Problem to solve —
Without including any pictures, give back all of the data exactly.

======== Dataset excerpts ========

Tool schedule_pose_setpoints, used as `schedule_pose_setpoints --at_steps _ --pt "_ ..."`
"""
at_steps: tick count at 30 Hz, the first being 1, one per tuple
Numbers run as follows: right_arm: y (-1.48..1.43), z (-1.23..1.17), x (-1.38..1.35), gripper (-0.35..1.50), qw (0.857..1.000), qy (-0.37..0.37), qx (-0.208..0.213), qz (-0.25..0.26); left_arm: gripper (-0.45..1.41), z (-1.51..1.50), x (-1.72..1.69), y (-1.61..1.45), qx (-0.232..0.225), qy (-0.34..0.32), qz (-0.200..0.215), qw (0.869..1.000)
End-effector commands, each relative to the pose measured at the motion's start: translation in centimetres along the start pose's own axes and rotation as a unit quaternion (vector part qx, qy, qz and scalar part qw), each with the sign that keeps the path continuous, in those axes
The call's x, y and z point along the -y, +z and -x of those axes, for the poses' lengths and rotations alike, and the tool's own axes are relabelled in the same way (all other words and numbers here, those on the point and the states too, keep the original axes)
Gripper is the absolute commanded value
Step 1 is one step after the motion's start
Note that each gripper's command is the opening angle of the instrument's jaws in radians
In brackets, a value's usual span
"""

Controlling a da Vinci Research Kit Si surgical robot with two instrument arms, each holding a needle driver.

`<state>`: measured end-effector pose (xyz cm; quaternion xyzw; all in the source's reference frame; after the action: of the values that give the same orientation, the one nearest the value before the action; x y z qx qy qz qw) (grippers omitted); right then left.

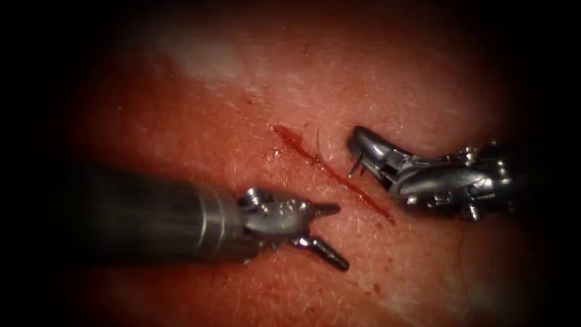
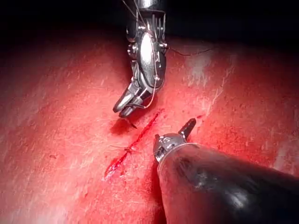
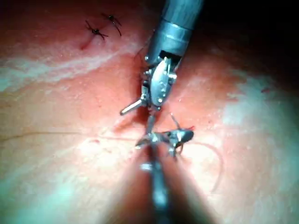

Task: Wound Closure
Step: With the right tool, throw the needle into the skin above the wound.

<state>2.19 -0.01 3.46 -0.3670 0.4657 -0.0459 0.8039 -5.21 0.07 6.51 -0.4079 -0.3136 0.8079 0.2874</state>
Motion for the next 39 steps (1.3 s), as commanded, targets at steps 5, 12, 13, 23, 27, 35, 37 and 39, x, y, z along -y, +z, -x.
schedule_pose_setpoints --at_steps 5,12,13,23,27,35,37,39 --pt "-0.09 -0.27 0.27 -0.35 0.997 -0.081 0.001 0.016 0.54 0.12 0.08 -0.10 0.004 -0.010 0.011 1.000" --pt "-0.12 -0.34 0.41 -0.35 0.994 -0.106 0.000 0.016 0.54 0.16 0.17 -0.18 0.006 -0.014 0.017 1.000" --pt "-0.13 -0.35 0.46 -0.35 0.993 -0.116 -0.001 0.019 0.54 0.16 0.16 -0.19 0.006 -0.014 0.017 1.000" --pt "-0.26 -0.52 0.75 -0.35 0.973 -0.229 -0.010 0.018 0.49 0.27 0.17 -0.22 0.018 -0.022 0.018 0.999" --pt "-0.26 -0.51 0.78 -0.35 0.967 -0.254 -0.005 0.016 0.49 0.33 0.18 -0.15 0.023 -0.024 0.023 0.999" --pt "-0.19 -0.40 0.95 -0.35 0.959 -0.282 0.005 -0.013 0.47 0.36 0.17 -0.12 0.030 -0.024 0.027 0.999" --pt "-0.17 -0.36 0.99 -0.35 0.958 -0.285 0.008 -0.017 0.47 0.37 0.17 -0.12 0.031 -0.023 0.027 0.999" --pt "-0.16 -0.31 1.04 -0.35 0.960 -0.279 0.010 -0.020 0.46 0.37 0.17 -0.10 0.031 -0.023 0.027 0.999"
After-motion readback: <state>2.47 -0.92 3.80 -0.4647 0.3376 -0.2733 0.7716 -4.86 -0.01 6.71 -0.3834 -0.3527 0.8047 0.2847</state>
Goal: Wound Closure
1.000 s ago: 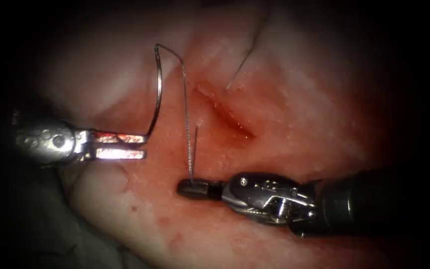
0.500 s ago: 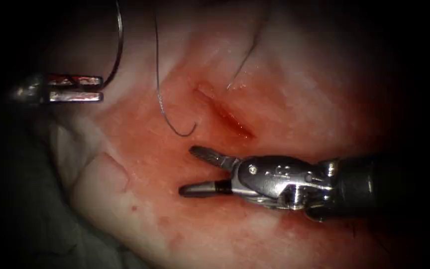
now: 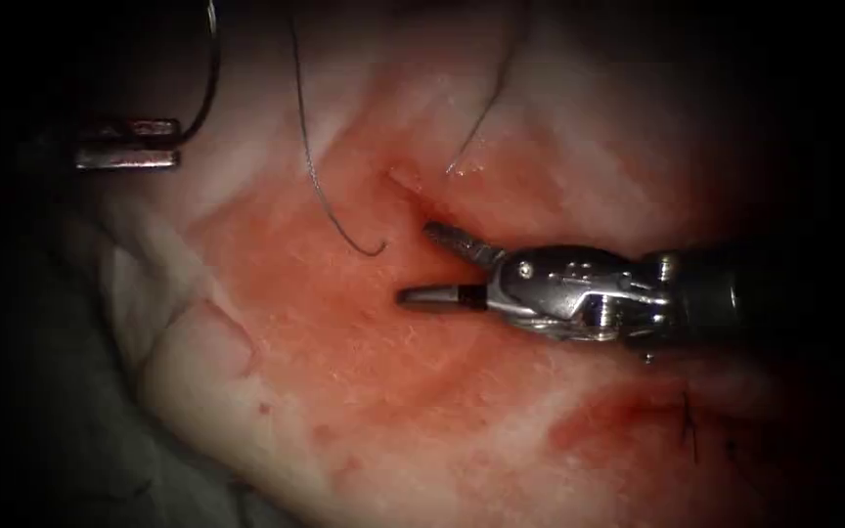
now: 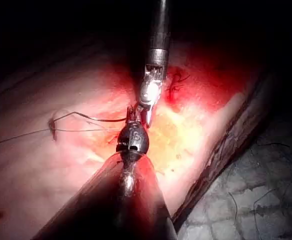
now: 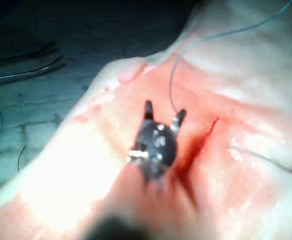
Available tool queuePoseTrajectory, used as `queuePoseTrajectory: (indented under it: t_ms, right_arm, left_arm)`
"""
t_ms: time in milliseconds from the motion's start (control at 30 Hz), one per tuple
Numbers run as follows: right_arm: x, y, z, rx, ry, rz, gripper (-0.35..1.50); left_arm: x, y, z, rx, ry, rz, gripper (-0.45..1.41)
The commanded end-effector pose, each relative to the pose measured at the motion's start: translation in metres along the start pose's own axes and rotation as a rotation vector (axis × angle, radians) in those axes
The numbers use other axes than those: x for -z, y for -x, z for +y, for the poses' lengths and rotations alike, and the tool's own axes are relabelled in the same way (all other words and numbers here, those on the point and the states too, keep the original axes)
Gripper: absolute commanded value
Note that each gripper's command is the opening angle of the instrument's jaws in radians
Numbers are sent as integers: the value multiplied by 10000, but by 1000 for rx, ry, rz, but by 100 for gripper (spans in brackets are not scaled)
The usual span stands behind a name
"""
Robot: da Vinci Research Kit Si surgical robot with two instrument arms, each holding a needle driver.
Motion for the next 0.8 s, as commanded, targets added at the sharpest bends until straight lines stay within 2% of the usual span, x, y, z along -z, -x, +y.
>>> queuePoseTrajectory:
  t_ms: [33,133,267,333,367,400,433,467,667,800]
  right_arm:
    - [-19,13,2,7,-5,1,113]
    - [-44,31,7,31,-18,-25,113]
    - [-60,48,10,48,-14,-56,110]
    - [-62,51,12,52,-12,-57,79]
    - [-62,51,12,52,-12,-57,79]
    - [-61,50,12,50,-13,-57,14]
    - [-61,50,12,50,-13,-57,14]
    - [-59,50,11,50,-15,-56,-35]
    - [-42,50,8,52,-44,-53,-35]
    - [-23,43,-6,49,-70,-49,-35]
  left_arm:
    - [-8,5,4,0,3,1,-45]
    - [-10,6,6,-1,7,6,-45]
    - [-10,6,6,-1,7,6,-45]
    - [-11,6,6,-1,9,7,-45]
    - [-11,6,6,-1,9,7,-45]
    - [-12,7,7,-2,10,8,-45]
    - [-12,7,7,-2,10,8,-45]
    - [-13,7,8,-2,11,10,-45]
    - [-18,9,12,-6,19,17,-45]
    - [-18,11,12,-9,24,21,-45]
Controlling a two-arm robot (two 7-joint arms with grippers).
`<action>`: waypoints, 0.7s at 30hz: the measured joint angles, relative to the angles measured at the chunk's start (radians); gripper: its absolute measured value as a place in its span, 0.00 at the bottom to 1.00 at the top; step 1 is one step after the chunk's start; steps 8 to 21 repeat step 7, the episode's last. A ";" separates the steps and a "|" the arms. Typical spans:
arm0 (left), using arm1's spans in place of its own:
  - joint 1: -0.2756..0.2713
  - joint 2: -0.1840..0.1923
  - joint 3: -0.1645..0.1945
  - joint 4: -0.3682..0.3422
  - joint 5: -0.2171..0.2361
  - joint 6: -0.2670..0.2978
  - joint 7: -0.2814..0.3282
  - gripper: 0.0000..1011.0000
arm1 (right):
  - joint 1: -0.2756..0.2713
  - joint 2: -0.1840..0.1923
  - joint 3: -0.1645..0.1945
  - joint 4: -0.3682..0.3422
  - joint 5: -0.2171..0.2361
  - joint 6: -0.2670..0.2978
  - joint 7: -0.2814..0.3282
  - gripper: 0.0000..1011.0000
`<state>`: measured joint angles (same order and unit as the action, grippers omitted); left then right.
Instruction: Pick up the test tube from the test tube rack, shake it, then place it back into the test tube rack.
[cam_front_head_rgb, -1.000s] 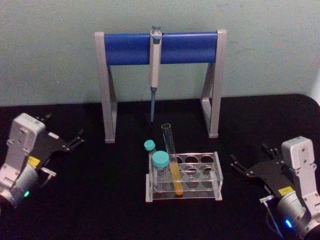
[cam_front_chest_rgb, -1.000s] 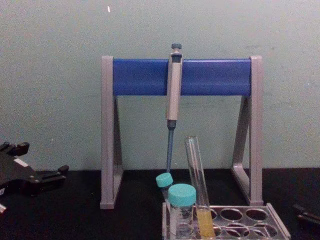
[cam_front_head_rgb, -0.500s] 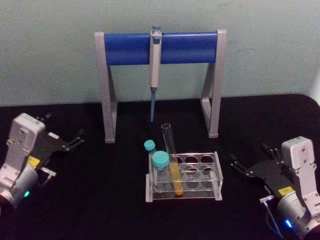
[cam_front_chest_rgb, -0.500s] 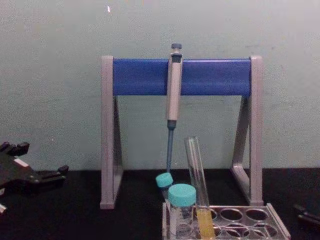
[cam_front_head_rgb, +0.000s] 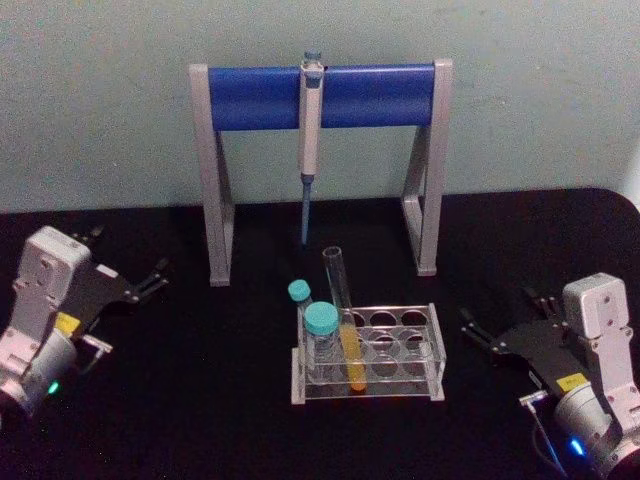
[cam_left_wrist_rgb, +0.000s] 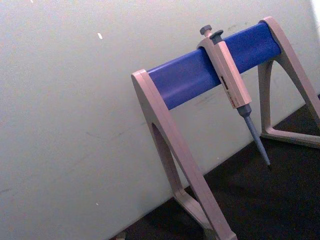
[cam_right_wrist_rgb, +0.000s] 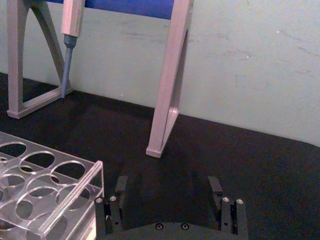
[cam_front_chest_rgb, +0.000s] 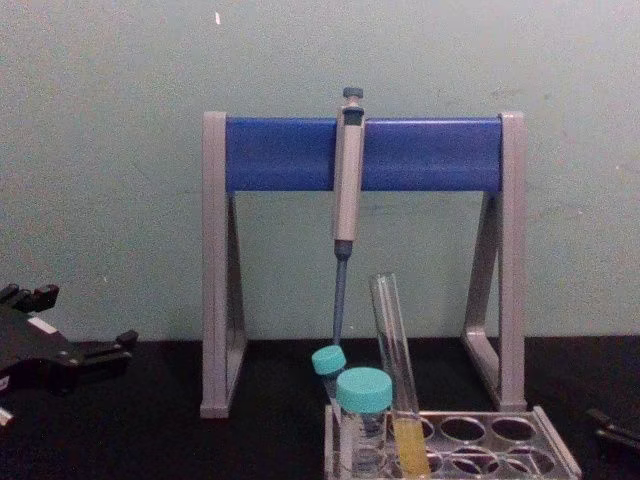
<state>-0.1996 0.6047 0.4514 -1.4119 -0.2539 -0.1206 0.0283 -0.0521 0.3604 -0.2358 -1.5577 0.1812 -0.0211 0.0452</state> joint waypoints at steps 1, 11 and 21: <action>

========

Written reply —
Tool schedule_pose_setpoints, used as `schedule_pose_setpoints --at_steps _ --pt "_ ..."`
"""
at_steps: tick count at 30 Hz, the first being 1, one per tuple
Numbers run as follows: right_arm: y (-1.48..1.43), z (-1.23..1.17), x (-1.38..1.35), gripper (-0.35..1.50), qw (0.857..1.000), qy (-0.37..0.37), qx (-0.208..0.213), qz (-0.25..0.26); left_arm: gripper (-0.45..1.41), z (-1.51..1.50), x (-1.72..1.69), y (-1.61..1.45), qx (-0.232..0.225), qy (-0.34..0.32), qz (-0.200..0.215), qw (0.869..1.000)
End-effector commands, each relative to the pose measured at the motion's start: translation in centimetres along the start pose's own axes and rotation as a unit quaternion (vector part qx, qy, qz and scalar part qw), each with the sign that keeps the path continuous, in those axes
The call's x, y and z point along the -y, +z and -x of those axes, for the poses' lengths and rotations alike, and the tool's own axes are relabelled in the same way (all other words and numbers here, those on the point and the states too, keep the original axes)
Gripper is the absolute commanded value
Step 1 is one step after the motion's start
Note that each gripper's command is the opening angle of the instrument's jaws in radians
In brackets, a value's usual span
"""

Controlling a da Vinci Research Kit Si surgical robot with two instrument arms, each holding a needle driver.

`<state>`: measured end-effector pose (xyz cm; quaternion xyzw; all in the source's reference frame; after the action: of the values that give the same orientation, the one nearest the value before the action; x y z qx qy qz qw) (grippers omitted); right then left.


Task: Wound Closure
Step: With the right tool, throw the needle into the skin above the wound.

<state>2.19 -0.01 3.46 -0.3670 0.4657 -0.0459 0.8039 -5.21 0.07 6.51 -0.4079 -0.3136 0.8079 0.2874</state>
Motion for the next 39 steps (1.3 s), as commanded, targets at steps 5, 12, 13, 23, 27, 35, 37 and 39, x, y, z along -y, +z, -x.
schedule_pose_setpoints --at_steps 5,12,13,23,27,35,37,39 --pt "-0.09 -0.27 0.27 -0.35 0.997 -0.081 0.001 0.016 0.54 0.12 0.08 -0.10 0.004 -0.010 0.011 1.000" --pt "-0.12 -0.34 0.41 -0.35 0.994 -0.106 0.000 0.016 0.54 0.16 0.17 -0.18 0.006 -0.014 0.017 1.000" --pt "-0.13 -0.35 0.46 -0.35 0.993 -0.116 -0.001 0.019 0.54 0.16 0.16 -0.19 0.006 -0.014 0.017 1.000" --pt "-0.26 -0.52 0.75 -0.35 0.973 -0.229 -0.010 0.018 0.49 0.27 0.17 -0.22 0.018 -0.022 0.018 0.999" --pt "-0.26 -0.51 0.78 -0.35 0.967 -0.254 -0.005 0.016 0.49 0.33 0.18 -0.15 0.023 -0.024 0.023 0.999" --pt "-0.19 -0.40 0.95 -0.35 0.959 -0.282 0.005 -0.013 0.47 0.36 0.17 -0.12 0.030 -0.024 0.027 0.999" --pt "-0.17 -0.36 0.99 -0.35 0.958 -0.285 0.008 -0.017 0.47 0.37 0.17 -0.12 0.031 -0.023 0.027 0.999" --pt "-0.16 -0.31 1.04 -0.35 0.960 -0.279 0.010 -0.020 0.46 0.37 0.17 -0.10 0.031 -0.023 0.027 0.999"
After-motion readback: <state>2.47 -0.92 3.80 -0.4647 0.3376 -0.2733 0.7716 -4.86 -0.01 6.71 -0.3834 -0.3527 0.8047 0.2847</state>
Goal: Wound Closure
1.000 s ago: 
0.500 s ago: 
now: 
now: 
now: 
Available tool queuePoseTrajectory, used as `queuePoseTrajectory: (indented under it: t_ms, right_arm, left_arm)`
"""
t_ms: time in milliseconds from the motion's start (control at 30 Hz), one per tuple
Numbers run as follows: right_arm: x, y, z, rx, ry, rz, gripper (-0.35..1.50); left_arm: x, y, z, rx, ry, rz, gripper (-0.45..1.41)
The commanded end-effector pose, each relative to the pose measured at the motion's start: translation in metres along the start pose's own axes and rotation as a rotation vector (axis × angle, radians) in those axes
The numbers use other axes than those: x for -z, y for -x, z for +y, for the poses' lengths and rotations alike, and the tool's own axes are relabelled in the same way (all other words and numbers here, those on the point and the states too, keep the original axes)
Gripper: absolute commanded value
Note that each gripper's command is the opening angle of the instrument's jaws in radians
Numbers are sent as integers: the value multiplied by 10000, but by 1000 for rx, ry, rz, but by 100 for gripper (spans in brackets are not scaled)
The usual span stands behind a name
"""
Robot: da Vinci Research Kit Si surgical robot with two instrument arms, each holding a needle driver.
Motion for the next 0.8 s, as commanded, targets added at the sharpest bends until straight lines stay within 2% of the usual span, x, y, z along -z, -x, +y.
>>> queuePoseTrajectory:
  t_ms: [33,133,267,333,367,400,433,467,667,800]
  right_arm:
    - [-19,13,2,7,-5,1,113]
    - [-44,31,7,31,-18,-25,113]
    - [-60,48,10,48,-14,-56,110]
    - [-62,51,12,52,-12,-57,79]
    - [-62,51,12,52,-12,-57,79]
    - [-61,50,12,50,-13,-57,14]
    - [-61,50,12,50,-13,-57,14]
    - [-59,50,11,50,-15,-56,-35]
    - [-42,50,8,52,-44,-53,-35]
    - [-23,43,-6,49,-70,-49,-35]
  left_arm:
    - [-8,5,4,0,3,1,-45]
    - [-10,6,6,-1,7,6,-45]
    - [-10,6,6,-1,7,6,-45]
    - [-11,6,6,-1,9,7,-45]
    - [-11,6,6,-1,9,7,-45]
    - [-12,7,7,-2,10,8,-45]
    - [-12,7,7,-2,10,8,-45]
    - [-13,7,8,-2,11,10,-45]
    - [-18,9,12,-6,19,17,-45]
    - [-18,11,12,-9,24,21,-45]
Controlling a two-arm robot (two 7-joint arms with grippers).
`<action>`: waypoints, 0.7s at 30hz: the measured joint angles, relative to the angles measured at the chunk's start (radians); gripper: its absolute measured value as a place in its span, 0.00 at the bottom to 1.00 at the top; step 1 is one step after the chunk's start; steps 8 to 21 repeat step 7, the episode's last. A ";" separates the steps and a "|" the arms. Typical spans:
arm0 (left), using arm1's spans in place of its own:
  - joint 1: -0.2756..0.2713
  - joint 2: -0.1840..0.1923
  - joint 3: -0.1645..0.1945
  - joint 4: -0.3682..0.3422
  - joint 5: -0.2171..0.2361
  - joint 6: -0.2670..0.2978
  - joint 7: -0.2814..0.3282
  - gripper: 0.0000..1011.0000
arm1 (right):
  - joint 1: -0.2756..0.2713
  - joint 2: -0.1840..0.1923
  - joint 3: -0.1645..0.1945
  - joint 4: -0.3682..0.3422
  - joint 5: -0.2171..0.2361
  - joint 6: -0.2670..0.2978
  - joint 7: -0.2814..0.3282
  - gripper: 0.0000..1011.0000
`<state>`: measured joint angles (same order and unit as the action, grippers omitted); left then right.
Instruction: Pick up the test tube from the test tube rack, shake it, then place it back into the test tube rack.
[cam_front_head_rgb, -1.000s] 
[cam_front_chest_rgb, -1.000s] 
[cam_front_head_rgb, -0.500s] 
[cam_front_chest_rgb, -0.500s] 
[cam_front_head_rgb, +0.000s] 
[cam_left_wrist_rgb, +0.000s] 
[cam_right_wrist_rgb, +0.000s] 
[cam_front_chest_rgb, +0.000s] 
<state>-0.1996 0.6047 0.4514 -1.4119 -0.2539 -0.1206 0.0283 -0.0521 0.3604 -0.2358 -1.5577 0.1812 -0.0211 0.0452</state> joint waypoints at steps 1, 11 and 21: <action>

That finishes the output.